WHAT IS REQUIRED
Going through the material below, output exactly the lines from the one containing "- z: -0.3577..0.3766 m" through the one containing "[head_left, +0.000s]", and no pictures.

---------- DATASET EXTRACT

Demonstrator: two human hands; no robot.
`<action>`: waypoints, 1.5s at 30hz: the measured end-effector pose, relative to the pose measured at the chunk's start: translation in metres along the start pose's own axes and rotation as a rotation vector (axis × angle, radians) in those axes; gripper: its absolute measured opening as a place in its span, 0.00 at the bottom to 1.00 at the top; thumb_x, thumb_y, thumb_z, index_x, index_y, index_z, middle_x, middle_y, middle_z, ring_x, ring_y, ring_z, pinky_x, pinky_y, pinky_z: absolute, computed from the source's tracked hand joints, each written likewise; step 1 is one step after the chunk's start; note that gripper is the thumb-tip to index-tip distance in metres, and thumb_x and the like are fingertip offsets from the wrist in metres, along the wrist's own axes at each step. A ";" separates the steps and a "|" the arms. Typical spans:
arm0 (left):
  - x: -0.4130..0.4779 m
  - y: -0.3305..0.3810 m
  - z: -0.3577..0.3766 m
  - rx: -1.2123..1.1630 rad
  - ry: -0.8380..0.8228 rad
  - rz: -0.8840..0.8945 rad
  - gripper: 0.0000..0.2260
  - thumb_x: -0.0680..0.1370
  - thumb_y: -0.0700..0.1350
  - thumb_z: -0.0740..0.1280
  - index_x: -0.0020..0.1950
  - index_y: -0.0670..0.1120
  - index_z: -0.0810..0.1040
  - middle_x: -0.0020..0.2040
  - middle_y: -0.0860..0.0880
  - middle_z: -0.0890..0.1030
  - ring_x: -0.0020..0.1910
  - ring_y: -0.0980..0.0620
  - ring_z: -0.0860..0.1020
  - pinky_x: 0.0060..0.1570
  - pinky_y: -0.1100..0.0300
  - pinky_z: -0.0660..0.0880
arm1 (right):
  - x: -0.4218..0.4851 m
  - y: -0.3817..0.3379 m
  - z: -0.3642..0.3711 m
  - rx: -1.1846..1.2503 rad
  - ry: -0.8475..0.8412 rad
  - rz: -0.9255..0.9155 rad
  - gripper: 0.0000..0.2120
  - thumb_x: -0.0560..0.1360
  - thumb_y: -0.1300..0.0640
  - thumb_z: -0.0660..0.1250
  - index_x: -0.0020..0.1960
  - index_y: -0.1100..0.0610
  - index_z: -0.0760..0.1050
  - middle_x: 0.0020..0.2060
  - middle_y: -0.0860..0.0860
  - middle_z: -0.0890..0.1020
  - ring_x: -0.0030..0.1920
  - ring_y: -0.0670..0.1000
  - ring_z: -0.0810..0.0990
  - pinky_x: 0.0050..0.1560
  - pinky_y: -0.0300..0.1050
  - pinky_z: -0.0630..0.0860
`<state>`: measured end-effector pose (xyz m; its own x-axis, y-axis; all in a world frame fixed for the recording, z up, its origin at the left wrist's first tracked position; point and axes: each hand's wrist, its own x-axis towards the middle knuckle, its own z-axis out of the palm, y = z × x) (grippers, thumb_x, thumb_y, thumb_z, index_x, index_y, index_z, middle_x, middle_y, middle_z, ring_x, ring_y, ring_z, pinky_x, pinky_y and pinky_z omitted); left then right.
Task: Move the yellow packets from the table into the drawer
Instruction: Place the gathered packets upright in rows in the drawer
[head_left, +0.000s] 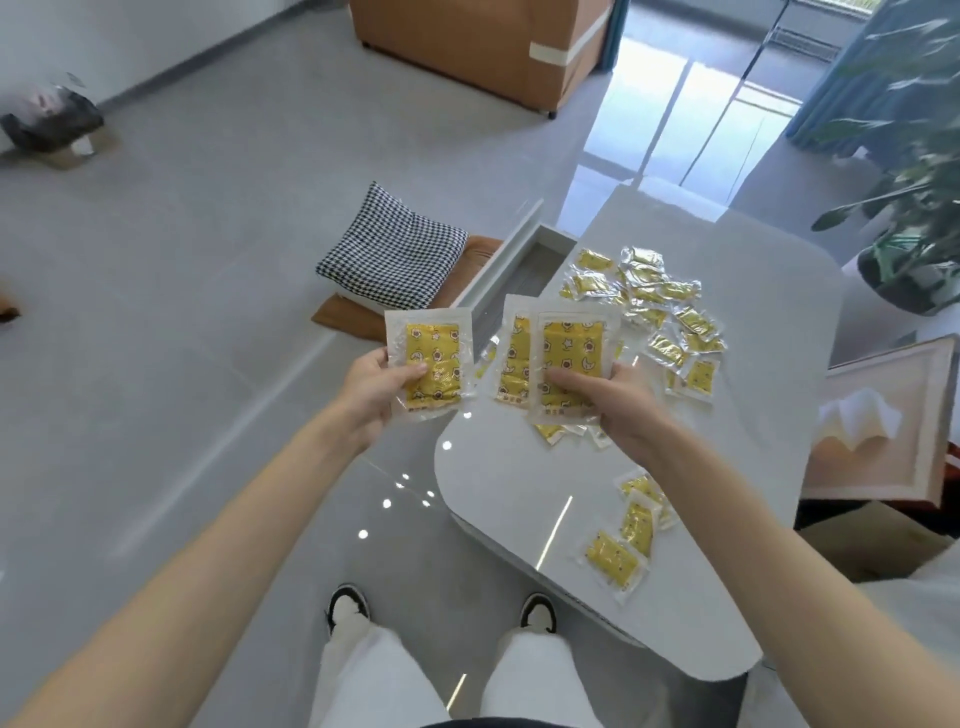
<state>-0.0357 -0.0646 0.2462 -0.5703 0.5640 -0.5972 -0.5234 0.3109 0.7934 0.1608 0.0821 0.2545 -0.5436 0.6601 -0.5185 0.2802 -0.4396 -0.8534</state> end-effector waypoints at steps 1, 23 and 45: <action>0.001 0.005 -0.012 -0.008 -0.007 -0.010 0.16 0.76 0.32 0.65 0.64 0.37 0.73 0.56 0.41 0.81 0.46 0.49 0.80 0.42 0.57 0.80 | 0.000 0.000 0.014 0.006 -0.006 0.012 0.09 0.71 0.63 0.73 0.50 0.56 0.80 0.47 0.52 0.86 0.47 0.52 0.85 0.49 0.45 0.82; 0.098 0.143 -0.208 0.112 -0.141 -0.010 0.12 0.76 0.32 0.65 0.60 0.38 0.74 0.49 0.44 0.81 0.43 0.50 0.81 0.37 0.61 0.81 | 0.077 -0.040 0.241 0.284 0.093 0.110 0.17 0.72 0.65 0.72 0.60 0.62 0.77 0.53 0.56 0.84 0.50 0.53 0.84 0.44 0.44 0.83; 0.427 0.340 -0.098 0.538 -0.364 -0.089 0.13 0.76 0.35 0.67 0.59 0.41 0.75 0.54 0.42 0.81 0.52 0.43 0.81 0.56 0.45 0.77 | 0.368 -0.158 0.254 0.523 0.401 0.225 0.15 0.71 0.66 0.73 0.57 0.64 0.78 0.47 0.57 0.85 0.41 0.52 0.86 0.36 0.43 0.82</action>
<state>-0.5192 0.2066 0.2491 -0.2392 0.7123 -0.6599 -0.1148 0.6541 0.7476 -0.2842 0.2398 0.2126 -0.1541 0.6481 -0.7458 -0.1209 -0.7615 -0.6368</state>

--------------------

ANSWER SECTION
  - z: -0.3577..0.3766 m
  - rx: -1.2123..1.1630 rad
  - ry: -0.8380..0.8228 rad
  - rz: -0.8840..0.8945 rad
  - gripper: 0.0000..0.2260
  - thumb_x: -0.0680..0.1370
  - thumb_y: -0.0700..0.1350
  - thumb_z: -0.0740..0.1280
  - index_x: -0.0020..0.1950
  - index_y: -0.0670..0.1120
  - index_z: -0.0810..0.1040
  - middle_x: -0.0020..0.2040
  - middle_y: -0.0860..0.0880
  - middle_z: -0.0890..0.1030
  - ring_x: -0.0020..0.1910
  - ring_y: -0.0980..0.0620
  - ring_z: -0.0860..0.1020
  - pinky_x: 0.0060..0.1570
  - pinky_y: -0.1100..0.0300
  - pinky_z: -0.0660..0.0880
arm1 (right):
  - x: -0.4218..0.4851 m
  - y: -0.3817..0.3379 m
  - z: -0.3642..0.3711 m
  - rx: -1.1846..1.2503 rad
  - ry: -0.8475..0.8412 rad
  - rz: -0.9255..0.9155 rad
  - gripper: 0.0000..0.2120
  - thumb_x: -0.0560..0.1360
  - thumb_y: -0.1300..0.0640
  - thumb_z: -0.0660..0.1250
  - index_x: -0.0020..0.1960
  - index_y: -0.1100..0.0610
  - index_z: -0.0760..0.1050
  - middle_x: 0.0020..0.2060
  - middle_y: -0.0860..0.0860
  - middle_z: -0.0890..0.1020
  - ring_x: -0.0030..0.1920
  - ring_y: -0.0670..0.1000
  - ring_z: -0.0810..0.0990
  - pinky_x: 0.0050..0.1560
  - pinky_y: -0.0300..0.1050
  - pinky_z: -0.0630..0.0860
`<state>`: measured end-effector pose (xyz m; its own x-axis, y-axis; all in a world frame fixed for the recording, z up, its origin at the left wrist's first tracked position; point and axes: each hand's wrist, its own x-axis towards the middle knuckle, its own z-axis out of the palm, y = z × x) (grippers, thumb_x, thumb_y, thumb_z, index_x, index_y, index_z, middle_x, middle_y, middle_z, ring_x, ring_y, ring_z, pinky_x, pinky_y and pinky_z omitted); left then right.
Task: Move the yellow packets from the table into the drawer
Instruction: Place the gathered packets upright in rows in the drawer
[head_left, +0.000s] 

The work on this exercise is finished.